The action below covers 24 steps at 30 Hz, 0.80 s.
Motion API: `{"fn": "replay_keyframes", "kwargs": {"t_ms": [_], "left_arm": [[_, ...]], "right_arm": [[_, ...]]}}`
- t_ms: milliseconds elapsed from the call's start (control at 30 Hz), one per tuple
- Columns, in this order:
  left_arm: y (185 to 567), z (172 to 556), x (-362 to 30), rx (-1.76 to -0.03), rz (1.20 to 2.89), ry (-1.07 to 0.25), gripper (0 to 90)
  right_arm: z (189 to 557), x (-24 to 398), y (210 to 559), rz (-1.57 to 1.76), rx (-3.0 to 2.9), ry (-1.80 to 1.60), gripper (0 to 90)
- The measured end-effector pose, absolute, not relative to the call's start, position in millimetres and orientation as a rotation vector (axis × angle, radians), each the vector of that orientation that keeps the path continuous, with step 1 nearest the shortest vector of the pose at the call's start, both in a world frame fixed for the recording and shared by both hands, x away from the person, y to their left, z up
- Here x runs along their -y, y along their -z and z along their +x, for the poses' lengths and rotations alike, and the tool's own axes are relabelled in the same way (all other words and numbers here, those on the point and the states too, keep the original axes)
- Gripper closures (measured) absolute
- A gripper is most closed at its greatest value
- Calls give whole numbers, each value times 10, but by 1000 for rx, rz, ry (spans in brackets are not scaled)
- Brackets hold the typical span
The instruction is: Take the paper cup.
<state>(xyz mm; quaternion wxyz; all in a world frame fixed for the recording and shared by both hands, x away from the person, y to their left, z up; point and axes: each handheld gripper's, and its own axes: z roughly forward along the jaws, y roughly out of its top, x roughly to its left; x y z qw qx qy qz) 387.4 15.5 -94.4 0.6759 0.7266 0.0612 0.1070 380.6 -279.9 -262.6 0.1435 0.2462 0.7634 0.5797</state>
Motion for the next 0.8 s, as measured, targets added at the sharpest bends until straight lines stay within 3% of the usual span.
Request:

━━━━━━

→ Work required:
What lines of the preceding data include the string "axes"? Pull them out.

→ Result below:
- Here x runs along their -y, y along their -z and z along their +x, for the poses' lengths and rotations alike, and the tool's own axes are relabelled in the same way (all other words and numbers here, those on the point and the states too, keep the original axes)
<state>(xyz mm; quaternion wxyz; all in a world frame fixed for the recording and shared by both hands, x away from the person, y to their left, z up; point and axes: each handheld gripper's, and its own axes: z roughly forward along the jaws, y roughly out of its top, x roughly to its left; x y z qw qx qy qz) 387.4 15.5 -94.4 0.6759 0.7266 0.0612 0.1070 380.6 -279.9 -262.6 0.1435 0.2462 0.7634 0.5797</state>

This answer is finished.